Would you return, word for word, the lines of the data below from the line with "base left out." through the line with "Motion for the", and no others?
┌──
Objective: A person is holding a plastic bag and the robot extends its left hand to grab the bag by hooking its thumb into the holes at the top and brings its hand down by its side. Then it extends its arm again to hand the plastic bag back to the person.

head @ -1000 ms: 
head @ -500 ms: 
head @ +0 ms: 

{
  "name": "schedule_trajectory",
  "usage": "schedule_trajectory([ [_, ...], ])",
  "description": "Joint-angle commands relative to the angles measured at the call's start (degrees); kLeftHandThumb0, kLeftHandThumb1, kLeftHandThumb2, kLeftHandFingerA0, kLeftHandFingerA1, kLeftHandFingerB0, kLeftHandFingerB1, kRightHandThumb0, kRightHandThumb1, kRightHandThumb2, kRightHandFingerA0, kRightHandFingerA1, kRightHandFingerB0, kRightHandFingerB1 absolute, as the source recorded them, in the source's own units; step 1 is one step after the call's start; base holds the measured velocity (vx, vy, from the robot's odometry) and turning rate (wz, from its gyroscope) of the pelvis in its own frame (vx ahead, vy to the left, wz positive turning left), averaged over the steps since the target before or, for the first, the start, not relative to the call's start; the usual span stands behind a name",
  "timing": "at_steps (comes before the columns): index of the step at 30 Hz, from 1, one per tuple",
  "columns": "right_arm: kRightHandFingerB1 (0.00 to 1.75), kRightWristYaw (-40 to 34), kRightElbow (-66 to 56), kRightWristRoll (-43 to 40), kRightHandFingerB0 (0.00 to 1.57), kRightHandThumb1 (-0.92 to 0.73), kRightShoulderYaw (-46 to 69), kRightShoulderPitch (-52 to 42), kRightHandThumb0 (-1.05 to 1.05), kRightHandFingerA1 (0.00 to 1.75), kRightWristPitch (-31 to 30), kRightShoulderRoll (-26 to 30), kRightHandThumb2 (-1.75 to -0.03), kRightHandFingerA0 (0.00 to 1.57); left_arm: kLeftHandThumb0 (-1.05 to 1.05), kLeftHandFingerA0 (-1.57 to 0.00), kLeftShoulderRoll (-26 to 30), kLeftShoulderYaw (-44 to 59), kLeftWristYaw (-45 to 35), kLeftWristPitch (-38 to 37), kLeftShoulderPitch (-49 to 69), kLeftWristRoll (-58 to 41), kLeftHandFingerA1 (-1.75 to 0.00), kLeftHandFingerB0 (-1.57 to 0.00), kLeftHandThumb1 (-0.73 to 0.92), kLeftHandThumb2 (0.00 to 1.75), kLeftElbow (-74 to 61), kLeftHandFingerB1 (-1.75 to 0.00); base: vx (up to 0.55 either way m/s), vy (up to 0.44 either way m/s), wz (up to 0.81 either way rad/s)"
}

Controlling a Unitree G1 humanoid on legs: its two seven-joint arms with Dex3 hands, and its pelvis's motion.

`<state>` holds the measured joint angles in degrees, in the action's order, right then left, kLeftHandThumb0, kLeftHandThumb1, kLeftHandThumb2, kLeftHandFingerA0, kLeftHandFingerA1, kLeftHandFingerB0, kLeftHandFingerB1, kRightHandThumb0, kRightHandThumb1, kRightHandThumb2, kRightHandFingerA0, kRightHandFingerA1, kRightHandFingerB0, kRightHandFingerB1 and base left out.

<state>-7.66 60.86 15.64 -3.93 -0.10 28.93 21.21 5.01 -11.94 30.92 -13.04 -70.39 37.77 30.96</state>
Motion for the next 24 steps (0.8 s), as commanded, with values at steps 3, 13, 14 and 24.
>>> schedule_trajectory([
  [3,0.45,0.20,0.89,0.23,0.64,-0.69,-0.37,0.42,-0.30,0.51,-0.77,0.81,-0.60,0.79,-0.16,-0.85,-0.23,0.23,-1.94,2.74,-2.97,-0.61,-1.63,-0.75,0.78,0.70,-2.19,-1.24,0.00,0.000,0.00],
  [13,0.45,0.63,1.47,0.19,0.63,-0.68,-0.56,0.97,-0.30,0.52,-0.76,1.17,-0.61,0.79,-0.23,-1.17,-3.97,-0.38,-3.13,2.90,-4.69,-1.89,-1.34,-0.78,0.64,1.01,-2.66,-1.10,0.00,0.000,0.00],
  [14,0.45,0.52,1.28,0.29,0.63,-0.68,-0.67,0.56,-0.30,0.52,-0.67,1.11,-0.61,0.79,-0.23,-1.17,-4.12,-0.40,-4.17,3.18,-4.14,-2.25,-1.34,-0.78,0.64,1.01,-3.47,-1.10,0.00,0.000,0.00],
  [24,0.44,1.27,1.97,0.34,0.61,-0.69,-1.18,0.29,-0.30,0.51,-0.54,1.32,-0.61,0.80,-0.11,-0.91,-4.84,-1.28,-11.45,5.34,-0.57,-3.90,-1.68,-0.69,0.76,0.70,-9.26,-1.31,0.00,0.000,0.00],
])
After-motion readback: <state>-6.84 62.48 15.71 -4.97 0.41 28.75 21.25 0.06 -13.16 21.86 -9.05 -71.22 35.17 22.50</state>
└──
## Written response
`<state>` holds the measured joint angles in degrees, in the action's order, right then left, kLeftHandThumb0, kLeftHandThumb1, kLeftHandThumb2, kLeftHandFingerA0, kLeftHandFingerA1, kLeftHandFingerB0, kLeftHandFingerB1, kRightHandThumb0, kRightHandThumb1, kRightHandThumb2, kRightHandFingerA0, kRightHandFingerA1, kRightHandFingerB0, kRightHandFingerB1 and base left out.

<state>-7.66 60.86 15.64 -3.93 -0.10 28.93 21.21 5.01 -11.94 30.92 -13.04 -70.39 37.77 30.96</state>
Motion for the next 24 steps (0.8 s), as commanded, with values at steps 3, 13, 14 and 24.

At this point, the answer is complete.